**WHAT YOU ARE ASKED TO DO**
Show each line of the data below in which "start" occurs.

**DATA EXTRACT**
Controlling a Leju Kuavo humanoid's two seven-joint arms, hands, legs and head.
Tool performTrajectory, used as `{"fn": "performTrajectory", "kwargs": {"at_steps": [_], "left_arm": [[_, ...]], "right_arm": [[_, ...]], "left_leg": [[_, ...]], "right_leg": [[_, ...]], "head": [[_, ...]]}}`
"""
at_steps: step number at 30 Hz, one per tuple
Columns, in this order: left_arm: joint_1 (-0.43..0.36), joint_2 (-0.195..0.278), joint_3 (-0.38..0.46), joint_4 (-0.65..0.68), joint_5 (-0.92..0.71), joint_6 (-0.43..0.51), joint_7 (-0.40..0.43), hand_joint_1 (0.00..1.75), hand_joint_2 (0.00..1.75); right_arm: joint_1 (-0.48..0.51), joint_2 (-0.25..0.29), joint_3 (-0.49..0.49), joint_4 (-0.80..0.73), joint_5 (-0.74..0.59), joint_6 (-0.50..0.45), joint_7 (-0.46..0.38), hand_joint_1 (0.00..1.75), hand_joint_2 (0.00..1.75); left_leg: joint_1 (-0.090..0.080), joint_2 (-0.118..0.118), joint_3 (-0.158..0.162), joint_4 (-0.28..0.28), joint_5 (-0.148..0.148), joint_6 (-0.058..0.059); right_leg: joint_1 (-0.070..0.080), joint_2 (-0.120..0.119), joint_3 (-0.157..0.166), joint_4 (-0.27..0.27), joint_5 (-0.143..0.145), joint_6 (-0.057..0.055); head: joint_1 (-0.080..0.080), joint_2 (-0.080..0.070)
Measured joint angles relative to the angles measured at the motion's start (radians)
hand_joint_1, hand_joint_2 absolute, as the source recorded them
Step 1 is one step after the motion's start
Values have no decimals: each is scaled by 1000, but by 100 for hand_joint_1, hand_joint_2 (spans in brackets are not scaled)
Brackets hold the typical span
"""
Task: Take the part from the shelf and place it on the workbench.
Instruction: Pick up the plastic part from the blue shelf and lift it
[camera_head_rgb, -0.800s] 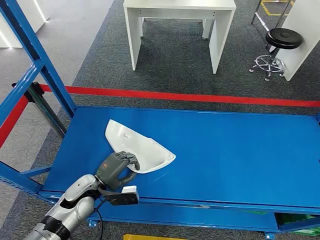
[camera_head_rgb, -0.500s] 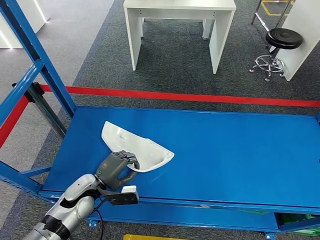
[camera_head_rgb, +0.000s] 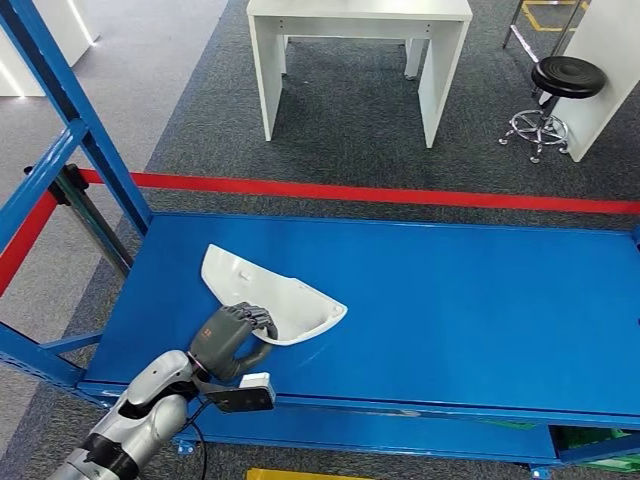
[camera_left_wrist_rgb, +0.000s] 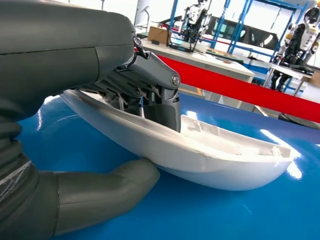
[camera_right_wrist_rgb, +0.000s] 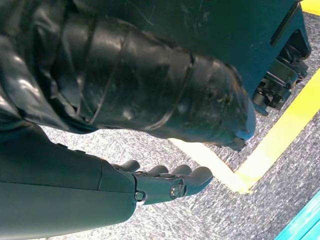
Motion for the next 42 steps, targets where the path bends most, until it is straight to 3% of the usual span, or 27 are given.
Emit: {"fn": "performTrajectory", "kwargs": {"at_steps": [8,15,19,24,28,35,42], "left_arm": [[14,0,9,-17,55,-4,-26,175,175],[97,-2,52,-153,197,-9,-96,175,175],[156,-2,63,-298,272,-8,-159,175,175],[203,0,65,-481,325,-23,-200,175,175],[227,6,66,-586,392,-27,-253,175,175],[252,23,85,-740,516,-68,-333,175,175],[269,42,93,-849,578,-111,-352,175,175]], "right_arm": [[1,0,-1,0,-2,-6,-1,0,0],[6,-1,-6,0,-14,-25,-17,0,0],[9,-2,-38,0,-79,-20,-71,0,175],[10,-9,-106,0,-145,-4,-110,0,175],[13,-13,-143,0,-167,-3,-115,0,0],[15,-27,-200,0,-201,-1,-144,0,0],[17,-46,-234,0,-213,3,-143,0,0]], "left_leg": [[0,0,0,0,0,0],[0,0,-1,0,0,0],[0,0,-2,0,0,0],[0,0,-2,0,0,0],[0,0,-2,0,0,0],[0,0,-2,0,0,0],[0,0,-2,0,0,0]], "right_leg": [[0,0,0,0,0,0],[0,0,-2,0,0,0],[0,0,-2,0,0,0],[0,0,-3,0,0,0],[0,0,-3,0,0,0],[0,0,-3,0,0,0],[0,0,-3,0,-1,0]], "head": [[0,0],[0,0],[0,0],[0,0],[0,0],[0,0],[0,0]]}}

**SOLVED EXERCISE**
Measured joint angles relative to the angles measured at the motion's start (radians)
Step 1 is one step after the motion's start

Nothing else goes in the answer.